One reform that continues to unfold and on which we are determined to act is long-term reform of your Lordships' House. We have now seen one Session of the so-called transitional House. At times, it seemed that this would become a House of opposition rather than a revising Chamber, but in the end, as the noble Lord, Lord Strathclyde, said, the Government got their programme. That is as it should be. However, we should remember that the greater legitimacy of the transitional House still does not make us equal to the elected Chamber. The Government have made it clear many times that we firmly believe that the second Chamber should be just that--subordinate to the elected Chamber, the result of whose general election
Your Lordships will know that the Government are in discussion with the other political parties in both Houses about a joint committee on the parliamentary aspects of further reform. I hope that those discussions will soon lead to the establishment of that joint committee to take the issues forward. We are anxious to press on. The Government are examining the detailed recommendations of the Royal Commission.
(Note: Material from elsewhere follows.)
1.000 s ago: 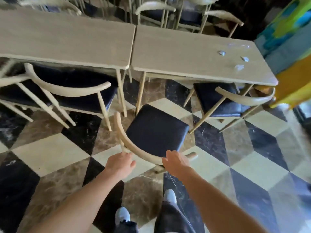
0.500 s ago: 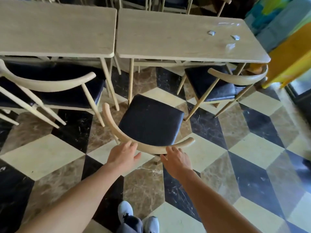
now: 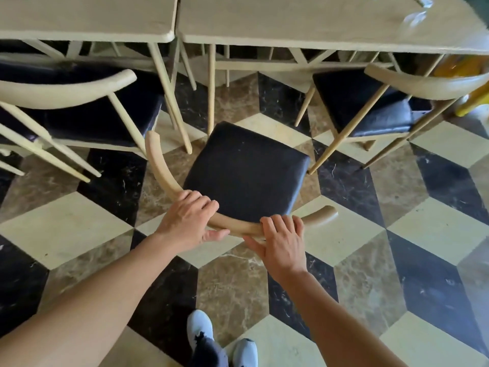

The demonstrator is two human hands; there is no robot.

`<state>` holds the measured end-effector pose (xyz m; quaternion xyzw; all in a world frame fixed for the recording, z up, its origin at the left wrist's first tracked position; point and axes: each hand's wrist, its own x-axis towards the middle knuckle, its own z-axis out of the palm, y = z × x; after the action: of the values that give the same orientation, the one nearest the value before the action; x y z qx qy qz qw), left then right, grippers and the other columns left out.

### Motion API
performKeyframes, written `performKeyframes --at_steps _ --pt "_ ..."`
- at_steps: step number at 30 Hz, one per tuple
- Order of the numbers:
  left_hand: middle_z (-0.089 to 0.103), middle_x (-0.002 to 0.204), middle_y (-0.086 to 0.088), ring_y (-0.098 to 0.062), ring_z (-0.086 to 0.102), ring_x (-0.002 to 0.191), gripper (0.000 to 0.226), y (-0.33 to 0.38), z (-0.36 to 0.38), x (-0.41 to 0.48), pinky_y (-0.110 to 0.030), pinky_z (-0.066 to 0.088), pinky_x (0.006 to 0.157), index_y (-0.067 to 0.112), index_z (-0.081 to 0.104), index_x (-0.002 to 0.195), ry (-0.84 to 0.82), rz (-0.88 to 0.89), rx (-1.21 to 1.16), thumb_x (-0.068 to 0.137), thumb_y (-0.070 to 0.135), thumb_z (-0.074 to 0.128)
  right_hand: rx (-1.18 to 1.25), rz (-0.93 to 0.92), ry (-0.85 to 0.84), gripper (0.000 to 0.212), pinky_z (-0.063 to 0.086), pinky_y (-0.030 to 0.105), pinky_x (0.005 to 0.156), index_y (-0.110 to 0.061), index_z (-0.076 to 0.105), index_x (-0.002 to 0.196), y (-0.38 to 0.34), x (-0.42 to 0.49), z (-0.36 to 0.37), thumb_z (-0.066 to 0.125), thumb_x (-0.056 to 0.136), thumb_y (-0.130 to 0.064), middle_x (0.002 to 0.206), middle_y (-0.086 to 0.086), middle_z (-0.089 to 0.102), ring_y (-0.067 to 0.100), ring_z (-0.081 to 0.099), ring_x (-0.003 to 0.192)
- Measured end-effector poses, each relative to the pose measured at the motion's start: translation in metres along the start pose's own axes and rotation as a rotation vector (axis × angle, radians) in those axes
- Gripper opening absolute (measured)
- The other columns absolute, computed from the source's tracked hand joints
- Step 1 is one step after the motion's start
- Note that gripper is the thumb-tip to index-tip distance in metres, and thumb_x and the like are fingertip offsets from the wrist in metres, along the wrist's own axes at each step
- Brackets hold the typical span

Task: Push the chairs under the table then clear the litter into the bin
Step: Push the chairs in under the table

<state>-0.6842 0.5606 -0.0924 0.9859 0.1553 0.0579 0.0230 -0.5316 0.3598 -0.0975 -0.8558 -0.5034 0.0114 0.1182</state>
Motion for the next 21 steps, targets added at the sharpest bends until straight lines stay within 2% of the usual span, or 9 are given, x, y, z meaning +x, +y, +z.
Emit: performKeyframes --at_steps 4,7,13,21 --pt "0.06 0.069 0.002 -0.026 0.056 0.071 0.064 0.0 0.017 0.004 -0.04 0.038 0.072 0.015 0.061 0.075 0.246 0.012 -0.043 0.084 0.077 0.047 0.008 -0.048 0.186 0.051 0.038 0.045 0.089 -0.013 0.063 0.089 0.009 0.001 0.017 0.052 0.093 -0.063 0.084 0.001 0.058 0.028 0.054 0.083" --pt "0.056 0.065 -0.001 -0.027 0.054 0.065 0.064 0.003 0.026 0.006 -0.042 0.038 0.066 0.013 0.057 0.069 0.361 0.025 0.015 0.078 0.077 0.053 -0.031 -0.083 0.239 0.054 0.037 0.047 0.087 -0.011 0.065 0.092 0.011 -0.001 0.024 0.05 0.095 -0.063 0.085 0.004 0.059 0.029 0.055 0.081" --pt "0.054 0.063 -0.001 -0.027 0.052 0.062 0.066 0.001 0.033 0.018 -0.04 0.036 0.063 0.013 0.055 0.067 0.456 0.056 0.052 0.078 0.078 0.053 -0.065 -0.113 0.29 0.054 0.038 0.047 0.085 -0.01 0.064 0.094 0.023 0.009 0.031 0.053 0.093 -0.063 0.087 0.005 0.059 0.029 0.053 0.08" --pt "0.048 0.059 -0.001 -0.026 0.048 0.059 0.065 0.006 0.041 0.065 -0.04 0.032 0.062 0.013 0.052 0.068 0.53 0.032 0.065 0.08 0.077 0.053 -0.044 -0.142 0.297 0.057 0.038 0.046 0.083 -0.01 0.063 0.093 0.06 0.049 0.025 0.043 0.097 -0.063 0.087 0.005 0.059 0.029 0.053 0.079"
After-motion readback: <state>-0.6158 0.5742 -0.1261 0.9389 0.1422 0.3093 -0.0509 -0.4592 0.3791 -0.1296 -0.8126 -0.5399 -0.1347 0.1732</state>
We plan to bring forward proposals for further legislation in time for the next election, whenever that may be.
I return finally to the gracious Speech and its underlying policies. It may be viewed wholly in the light that commentators prefer--that it tells them when the next general election might be and what it might be fought over. That is a matter for them. However, in one respect the fixation on election timing is right, because the measures set out in the gracious Speech underline the big choices that face Britain now: the choice between our approach and that pursued by the Opposition. Those choices can be simply expressed: a choice between economic stability and boom and bust; between investment in our public services and billions of pounds of cuts; between a modern health service and a privatised one; between rising police resources and rising crime; between leadership in foreign policy and isolation in the world; and between a government with a long-term strategy and a party that seems to be based solely on exploiting every opportunity. Those are the choices that lie behind the programme of legislation in today's gracious Speech. I commend the programme to the House.